[Collection entries]

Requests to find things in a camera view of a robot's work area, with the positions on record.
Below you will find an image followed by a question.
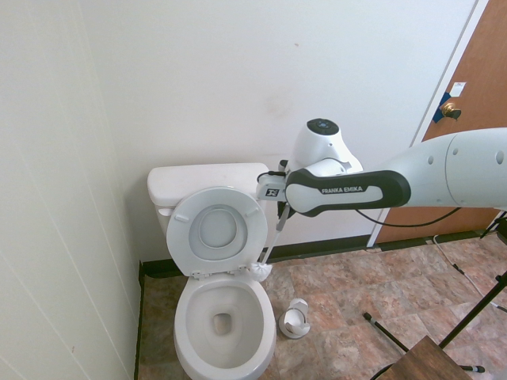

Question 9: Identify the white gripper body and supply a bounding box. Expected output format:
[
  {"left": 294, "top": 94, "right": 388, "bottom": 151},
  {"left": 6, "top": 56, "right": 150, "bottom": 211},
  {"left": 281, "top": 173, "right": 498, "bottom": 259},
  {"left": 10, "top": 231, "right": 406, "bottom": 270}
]
[{"left": 255, "top": 175, "right": 288, "bottom": 202}]

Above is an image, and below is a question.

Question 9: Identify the white toilet brush grey grip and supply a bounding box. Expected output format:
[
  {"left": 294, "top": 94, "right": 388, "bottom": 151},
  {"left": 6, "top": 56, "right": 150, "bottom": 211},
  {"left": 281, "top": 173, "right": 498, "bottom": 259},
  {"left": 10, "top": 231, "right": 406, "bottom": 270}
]
[{"left": 247, "top": 202, "right": 293, "bottom": 283}]

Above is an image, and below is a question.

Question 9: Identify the white toilet seat lid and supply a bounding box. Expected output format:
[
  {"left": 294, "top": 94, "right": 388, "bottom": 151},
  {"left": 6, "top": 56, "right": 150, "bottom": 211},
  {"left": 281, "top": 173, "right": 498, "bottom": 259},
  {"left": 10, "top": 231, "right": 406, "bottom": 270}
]
[{"left": 208, "top": 212, "right": 230, "bottom": 245}]

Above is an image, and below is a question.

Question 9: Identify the white toilet tank lid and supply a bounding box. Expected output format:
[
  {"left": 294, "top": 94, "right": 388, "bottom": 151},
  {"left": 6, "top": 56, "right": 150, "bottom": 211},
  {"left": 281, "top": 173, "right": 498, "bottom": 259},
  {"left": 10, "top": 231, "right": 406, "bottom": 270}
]
[{"left": 147, "top": 162, "right": 279, "bottom": 207}]

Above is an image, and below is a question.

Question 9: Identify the white toilet seat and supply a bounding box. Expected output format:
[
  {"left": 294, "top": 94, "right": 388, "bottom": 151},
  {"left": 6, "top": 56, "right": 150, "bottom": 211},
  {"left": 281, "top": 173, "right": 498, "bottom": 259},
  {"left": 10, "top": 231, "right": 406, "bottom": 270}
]
[{"left": 166, "top": 185, "right": 268, "bottom": 281}]

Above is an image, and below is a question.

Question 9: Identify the white toilet brush holder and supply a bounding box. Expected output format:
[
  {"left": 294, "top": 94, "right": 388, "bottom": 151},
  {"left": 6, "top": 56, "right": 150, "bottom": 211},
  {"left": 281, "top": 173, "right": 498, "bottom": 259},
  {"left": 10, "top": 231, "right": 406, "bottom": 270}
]
[{"left": 279, "top": 298, "right": 311, "bottom": 340}]

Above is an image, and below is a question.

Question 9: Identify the white toilet bowl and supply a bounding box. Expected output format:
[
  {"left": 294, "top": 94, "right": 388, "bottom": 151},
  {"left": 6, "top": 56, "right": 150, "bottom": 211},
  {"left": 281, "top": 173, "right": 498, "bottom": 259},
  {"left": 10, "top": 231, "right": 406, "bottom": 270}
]
[{"left": 173, "top": 272, "right": 277, "bottom": 380}]

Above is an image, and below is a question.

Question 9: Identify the black baseboard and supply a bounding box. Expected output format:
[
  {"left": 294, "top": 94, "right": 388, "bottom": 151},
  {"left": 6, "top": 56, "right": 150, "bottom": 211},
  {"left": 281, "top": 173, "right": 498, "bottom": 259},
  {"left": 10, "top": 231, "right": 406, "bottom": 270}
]
[
  {"left": 133, "top": 259, "right": 145, "bottom": 380},
  {"left": 139, "top": 233, "right": 376, "bottom": 279}
]

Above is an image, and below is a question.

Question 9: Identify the blue tape strip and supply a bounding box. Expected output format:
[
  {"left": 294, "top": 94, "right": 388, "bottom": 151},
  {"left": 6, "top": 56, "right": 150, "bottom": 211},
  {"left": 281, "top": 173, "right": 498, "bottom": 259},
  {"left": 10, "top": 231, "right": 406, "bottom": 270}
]
[{"left": 433, "top": 90, "right": 455, "bottom": 124}]

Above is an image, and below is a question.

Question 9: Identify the brass door knob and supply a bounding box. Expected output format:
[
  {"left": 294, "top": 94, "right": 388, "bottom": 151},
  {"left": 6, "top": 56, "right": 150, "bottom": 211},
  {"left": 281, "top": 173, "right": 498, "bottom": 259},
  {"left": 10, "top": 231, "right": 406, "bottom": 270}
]
[{"left": 440, "top": 101, "right": 463, "bottom": 120}]

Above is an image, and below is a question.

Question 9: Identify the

Requirement: Using the data above, copy each line that contains "Identify".

Result for this exercise:
Question 9: Identify the white gripper body and supply a bounding box. Expected output format:
Question 9: Identify the white toilet brush grey grip and supply a bounding box. Expected output format:
Question 9: Identify the white toilet seat lid and supply a bounding box. Expected output format:
Question 9: Identify the white toilet tank lid and supply a bounding box. Expected output format:
Question 9: Identify the white toilet seat and supply a bounding box. Expected output format:
Question 9: Identify the white toilet brush holder and supply a bounding box. Expected output format:
Question 9: Identify the white toilet bowl and supply a bounding box. Expected output format:
Question 9: Identify the black baseboard and supply a bounding box. Expected output format:
Question 9: Identify the blue tape strip and supply a bounding box. Expected output format:
Question 9: Identify the brass door knob and supply a bounding box. Expected output format:
Question 9: Identify the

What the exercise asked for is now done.